Sì, sono in Croazia e non so perché. Non è che ci sia un gran perché è che pensavo di sbucare in Serbia e invece qui è tutto zigu-zagu. Cmq oggi la pioggia mi ha ricordato che sto viaggiando in moto e non in autobus. Sono arrivato in dogana ancora bagnato e dall' altra parte c'è erano il sole e i girasoli.
Intanto sono le 15 e sto pranzando. Quindi niente Belgrado mi sa.
Ho deciso di non fermarmi a Budapest. In questo tratto è pieno di grandi città, qualcuna devo saltarla per forza. È strano, da un lato vorrei avere più tempo dall ' altro meno. Si pensando di accorciare un po' il giro, ma al più guadagno un giorno quindi tanto vale proseguire.
Budapest è forse proprio quella dove mi sarei fermato più volentieri, ma alla fine tra fermarsi qualche ora o niente cambia poco. Da un lato è un peccato, dall'altro così è.
Oggi il passaggio dalla Slovacchia all' Ungheria è stato carino: niente caldo devastante, niente mega stradoni che sembrano autostrade. E ci siamo tolti di mezzo germania e soci.
Diciamocelo chiaro: io di germania e soci non ne avevo proprio voglia, a ragione o per preconcetto poco cambia. Ma il fiume partiva da li... Ora che mi sono spupazzato quasi 5 giorni di penitenza posso forse iniziare il viaggio vero, stanchezza premettendo.
Ho notato questa cosa: uscendo da Budapest c'è il nulla, niente altre città, solo stradoni dritti.
Domani quasi sicuramente entro in Serbia, fino a Belgrado che mi manca.
A momenti alterni penso di molare tutto e tornare indietro, poi bevo una coca, recupero le forze e mi dico: ormai sei qui...

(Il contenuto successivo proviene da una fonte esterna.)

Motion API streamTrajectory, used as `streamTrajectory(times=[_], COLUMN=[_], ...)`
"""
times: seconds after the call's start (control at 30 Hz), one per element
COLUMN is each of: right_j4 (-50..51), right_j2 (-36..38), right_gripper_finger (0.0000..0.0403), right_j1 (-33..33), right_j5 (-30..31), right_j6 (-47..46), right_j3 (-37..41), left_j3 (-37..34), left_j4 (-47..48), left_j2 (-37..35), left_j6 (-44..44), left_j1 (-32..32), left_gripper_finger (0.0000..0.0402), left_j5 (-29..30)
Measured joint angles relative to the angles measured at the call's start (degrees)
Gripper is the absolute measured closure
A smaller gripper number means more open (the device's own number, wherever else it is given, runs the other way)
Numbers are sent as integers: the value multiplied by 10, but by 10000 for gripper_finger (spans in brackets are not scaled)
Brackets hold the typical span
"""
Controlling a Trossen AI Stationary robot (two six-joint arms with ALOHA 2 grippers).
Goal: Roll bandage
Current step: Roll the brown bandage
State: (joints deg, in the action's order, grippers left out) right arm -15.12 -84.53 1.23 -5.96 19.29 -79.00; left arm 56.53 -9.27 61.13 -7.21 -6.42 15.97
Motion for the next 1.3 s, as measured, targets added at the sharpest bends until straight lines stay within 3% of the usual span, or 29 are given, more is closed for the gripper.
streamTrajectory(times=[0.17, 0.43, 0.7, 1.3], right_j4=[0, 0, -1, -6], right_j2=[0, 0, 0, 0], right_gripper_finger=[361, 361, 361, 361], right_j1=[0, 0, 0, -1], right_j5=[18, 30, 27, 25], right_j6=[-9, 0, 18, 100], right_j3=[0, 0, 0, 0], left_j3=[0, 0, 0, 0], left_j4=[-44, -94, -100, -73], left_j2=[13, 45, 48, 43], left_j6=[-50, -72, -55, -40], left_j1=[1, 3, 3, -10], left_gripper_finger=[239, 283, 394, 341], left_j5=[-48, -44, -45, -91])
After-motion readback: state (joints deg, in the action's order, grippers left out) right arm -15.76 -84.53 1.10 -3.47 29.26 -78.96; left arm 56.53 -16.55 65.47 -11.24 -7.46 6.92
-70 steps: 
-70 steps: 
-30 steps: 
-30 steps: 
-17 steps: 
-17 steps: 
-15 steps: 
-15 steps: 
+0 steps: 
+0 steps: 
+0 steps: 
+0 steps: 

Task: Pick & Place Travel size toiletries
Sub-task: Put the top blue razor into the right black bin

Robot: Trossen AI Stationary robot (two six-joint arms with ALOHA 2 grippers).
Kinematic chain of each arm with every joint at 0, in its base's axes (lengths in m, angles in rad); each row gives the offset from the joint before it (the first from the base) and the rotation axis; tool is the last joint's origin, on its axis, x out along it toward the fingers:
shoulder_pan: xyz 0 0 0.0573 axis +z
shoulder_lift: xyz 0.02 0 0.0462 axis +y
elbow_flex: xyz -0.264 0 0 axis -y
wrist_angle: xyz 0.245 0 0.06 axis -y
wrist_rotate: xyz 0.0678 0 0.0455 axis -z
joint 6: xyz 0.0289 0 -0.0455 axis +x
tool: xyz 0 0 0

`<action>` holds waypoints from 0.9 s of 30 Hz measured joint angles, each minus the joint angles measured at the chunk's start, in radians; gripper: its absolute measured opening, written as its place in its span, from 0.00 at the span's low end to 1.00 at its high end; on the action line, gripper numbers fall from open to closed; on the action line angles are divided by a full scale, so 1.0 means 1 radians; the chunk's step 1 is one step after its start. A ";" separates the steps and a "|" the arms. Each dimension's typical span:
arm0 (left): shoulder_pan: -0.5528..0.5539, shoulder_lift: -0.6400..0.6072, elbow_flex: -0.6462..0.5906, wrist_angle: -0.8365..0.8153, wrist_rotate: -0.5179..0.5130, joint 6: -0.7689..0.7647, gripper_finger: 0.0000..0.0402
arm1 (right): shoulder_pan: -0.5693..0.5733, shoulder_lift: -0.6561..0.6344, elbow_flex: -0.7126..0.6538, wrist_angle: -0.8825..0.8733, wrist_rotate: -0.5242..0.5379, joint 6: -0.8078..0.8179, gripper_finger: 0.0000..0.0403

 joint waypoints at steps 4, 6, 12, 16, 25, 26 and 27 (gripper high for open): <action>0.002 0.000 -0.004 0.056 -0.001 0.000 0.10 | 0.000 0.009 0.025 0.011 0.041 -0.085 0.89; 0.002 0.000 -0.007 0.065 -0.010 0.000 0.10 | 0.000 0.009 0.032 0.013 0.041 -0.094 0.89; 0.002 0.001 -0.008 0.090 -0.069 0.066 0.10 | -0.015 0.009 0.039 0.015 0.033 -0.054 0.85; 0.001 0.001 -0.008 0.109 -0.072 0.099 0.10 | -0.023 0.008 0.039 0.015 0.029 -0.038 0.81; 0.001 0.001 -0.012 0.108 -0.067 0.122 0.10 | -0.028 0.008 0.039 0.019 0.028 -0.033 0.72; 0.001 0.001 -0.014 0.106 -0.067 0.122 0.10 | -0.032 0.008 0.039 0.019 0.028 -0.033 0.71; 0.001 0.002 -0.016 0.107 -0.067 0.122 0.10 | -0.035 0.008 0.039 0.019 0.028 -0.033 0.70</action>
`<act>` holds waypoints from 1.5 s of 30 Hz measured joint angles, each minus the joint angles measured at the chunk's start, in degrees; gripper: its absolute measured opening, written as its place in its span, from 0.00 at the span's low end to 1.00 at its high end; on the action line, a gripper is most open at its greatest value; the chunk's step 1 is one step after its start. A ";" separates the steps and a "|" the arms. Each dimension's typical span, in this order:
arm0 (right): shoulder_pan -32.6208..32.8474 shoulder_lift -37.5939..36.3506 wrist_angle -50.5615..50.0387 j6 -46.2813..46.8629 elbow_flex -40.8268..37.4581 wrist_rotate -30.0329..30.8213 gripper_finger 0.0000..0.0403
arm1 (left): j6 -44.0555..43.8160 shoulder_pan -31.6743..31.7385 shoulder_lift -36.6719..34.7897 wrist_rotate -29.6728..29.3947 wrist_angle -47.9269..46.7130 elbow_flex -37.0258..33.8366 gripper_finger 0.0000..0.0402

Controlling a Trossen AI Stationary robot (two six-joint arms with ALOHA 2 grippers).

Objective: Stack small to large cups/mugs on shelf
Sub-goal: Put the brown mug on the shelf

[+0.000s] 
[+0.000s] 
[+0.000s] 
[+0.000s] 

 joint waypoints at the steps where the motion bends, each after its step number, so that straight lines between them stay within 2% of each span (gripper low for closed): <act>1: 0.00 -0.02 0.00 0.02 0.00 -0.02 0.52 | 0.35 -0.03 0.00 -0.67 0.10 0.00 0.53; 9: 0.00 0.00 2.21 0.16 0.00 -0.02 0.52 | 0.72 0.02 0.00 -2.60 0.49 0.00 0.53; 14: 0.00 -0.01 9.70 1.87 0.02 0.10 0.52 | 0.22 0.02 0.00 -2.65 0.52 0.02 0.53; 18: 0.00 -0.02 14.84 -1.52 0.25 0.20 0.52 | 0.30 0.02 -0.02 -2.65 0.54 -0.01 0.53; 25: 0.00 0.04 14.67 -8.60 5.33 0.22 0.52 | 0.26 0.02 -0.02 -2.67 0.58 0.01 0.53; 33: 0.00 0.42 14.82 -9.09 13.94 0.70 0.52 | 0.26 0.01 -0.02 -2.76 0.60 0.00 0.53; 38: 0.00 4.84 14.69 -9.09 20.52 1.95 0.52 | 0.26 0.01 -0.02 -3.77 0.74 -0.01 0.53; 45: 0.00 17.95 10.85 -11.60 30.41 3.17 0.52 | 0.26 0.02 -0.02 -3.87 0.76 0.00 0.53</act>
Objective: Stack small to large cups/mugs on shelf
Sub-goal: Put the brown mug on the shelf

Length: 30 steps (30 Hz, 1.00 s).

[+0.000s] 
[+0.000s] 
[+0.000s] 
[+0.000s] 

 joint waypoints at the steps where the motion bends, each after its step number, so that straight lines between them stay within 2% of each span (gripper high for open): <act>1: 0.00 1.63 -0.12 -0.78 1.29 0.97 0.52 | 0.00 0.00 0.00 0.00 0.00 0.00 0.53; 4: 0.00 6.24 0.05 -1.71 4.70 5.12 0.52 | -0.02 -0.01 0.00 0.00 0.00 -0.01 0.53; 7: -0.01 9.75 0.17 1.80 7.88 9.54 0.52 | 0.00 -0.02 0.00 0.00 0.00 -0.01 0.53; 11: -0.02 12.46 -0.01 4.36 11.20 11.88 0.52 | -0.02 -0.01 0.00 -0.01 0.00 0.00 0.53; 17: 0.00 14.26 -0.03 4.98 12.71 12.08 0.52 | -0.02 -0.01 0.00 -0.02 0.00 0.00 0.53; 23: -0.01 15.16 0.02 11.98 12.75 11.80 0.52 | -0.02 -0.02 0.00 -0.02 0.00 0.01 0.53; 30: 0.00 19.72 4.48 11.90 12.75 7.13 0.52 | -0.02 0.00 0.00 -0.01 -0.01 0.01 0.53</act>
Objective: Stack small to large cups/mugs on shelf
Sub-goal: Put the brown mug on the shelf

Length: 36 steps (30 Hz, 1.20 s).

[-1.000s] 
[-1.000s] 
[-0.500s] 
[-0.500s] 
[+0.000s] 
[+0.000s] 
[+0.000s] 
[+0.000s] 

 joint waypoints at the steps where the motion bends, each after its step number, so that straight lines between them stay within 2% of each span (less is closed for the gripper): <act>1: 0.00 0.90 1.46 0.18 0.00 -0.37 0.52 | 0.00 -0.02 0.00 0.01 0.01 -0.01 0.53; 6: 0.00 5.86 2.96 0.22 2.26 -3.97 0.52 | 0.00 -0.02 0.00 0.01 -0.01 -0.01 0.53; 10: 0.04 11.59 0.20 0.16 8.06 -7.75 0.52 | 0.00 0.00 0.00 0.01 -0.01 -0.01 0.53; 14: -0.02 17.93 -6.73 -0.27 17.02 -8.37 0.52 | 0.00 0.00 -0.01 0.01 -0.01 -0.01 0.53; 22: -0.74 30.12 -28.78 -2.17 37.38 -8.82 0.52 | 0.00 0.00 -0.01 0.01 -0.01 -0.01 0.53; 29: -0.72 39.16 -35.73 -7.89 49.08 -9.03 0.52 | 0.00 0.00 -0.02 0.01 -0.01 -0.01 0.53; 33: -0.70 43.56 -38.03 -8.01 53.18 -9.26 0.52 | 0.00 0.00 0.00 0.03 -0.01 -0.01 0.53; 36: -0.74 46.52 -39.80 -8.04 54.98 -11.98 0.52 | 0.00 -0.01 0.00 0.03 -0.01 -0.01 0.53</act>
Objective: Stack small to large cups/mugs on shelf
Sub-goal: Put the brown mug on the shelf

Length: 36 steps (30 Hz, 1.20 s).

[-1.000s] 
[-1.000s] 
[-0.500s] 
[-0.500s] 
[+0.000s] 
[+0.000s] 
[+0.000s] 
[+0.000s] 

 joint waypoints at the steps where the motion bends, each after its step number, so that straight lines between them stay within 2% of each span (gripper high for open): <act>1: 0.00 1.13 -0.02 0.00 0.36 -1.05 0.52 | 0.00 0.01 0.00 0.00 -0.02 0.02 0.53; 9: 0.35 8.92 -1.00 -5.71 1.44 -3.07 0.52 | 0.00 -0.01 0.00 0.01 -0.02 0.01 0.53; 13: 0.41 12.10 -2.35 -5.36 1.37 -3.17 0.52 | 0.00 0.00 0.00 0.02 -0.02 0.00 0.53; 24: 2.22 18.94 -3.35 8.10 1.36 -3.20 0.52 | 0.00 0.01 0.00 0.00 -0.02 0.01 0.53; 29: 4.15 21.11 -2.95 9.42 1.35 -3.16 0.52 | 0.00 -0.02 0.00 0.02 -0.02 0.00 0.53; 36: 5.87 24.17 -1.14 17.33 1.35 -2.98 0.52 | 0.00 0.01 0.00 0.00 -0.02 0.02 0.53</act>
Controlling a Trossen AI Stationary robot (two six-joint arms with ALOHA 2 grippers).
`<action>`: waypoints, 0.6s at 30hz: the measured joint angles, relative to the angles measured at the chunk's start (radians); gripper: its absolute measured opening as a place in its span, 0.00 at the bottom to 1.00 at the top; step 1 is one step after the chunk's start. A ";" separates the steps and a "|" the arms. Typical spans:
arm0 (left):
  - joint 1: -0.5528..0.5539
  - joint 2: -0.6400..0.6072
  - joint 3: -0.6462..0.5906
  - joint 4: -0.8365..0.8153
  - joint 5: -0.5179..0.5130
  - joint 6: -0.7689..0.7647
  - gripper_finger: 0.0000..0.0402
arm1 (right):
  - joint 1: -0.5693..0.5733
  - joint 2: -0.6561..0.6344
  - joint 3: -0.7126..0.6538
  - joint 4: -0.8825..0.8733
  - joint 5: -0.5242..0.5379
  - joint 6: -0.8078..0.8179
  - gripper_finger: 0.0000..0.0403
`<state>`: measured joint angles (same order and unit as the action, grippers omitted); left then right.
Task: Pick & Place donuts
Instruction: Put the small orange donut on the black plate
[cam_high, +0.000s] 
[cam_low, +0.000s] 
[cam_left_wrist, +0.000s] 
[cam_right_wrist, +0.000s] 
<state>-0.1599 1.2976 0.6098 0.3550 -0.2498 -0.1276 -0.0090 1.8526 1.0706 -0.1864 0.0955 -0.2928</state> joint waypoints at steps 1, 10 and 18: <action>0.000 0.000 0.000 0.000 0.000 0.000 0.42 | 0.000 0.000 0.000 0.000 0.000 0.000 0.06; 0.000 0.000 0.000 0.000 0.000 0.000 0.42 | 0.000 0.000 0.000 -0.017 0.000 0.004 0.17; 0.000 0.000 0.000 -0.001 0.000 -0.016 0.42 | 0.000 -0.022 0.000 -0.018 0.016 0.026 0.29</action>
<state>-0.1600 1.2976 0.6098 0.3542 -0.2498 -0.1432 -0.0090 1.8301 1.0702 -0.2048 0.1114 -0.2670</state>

Ma parliamo di cose un po' meno menose. La cosa di seguire il fiume è carina. Averlo visto da quando era un riganolo largo una decina di centimetri, poi un paio di metri, poi un fiume di tutto rispetto è carino. Solo che adesso il mio compagno di viaggio è diventato talmente enormemente grande che fa quasi paura. È grosso, in certi momenti sembra più simile ad un lago, e in Serbia deve ancora arrivare l'affluente più grande. Per cui ha un po' preso la sua strada, è cresciuto in fretta.
È cambiata la moneta, è cambiata la lingua inizio a sentirmi un po' all ' estero.
Momento più bello della giornata: sono da poco in Ungheria su una stradina, in un paesino, vedo un signore anziano che cammina a bordo strada dal mio lato. Io per non rombargli addosso mi allontanò sull'altra corsia come per sorpassarlo. Non so se per questo o per caso mi sorride e mi saluta alzando una mano. La cosa mi rende felice, il primo gesto sincero dall' inizio del viaggio. Non i saluti formali, e noiosi, degli altri motociclisti, ma una cosa vera. Dopo un'ennesima incazzatura con albergatori sanguisughe tra l'altro altro.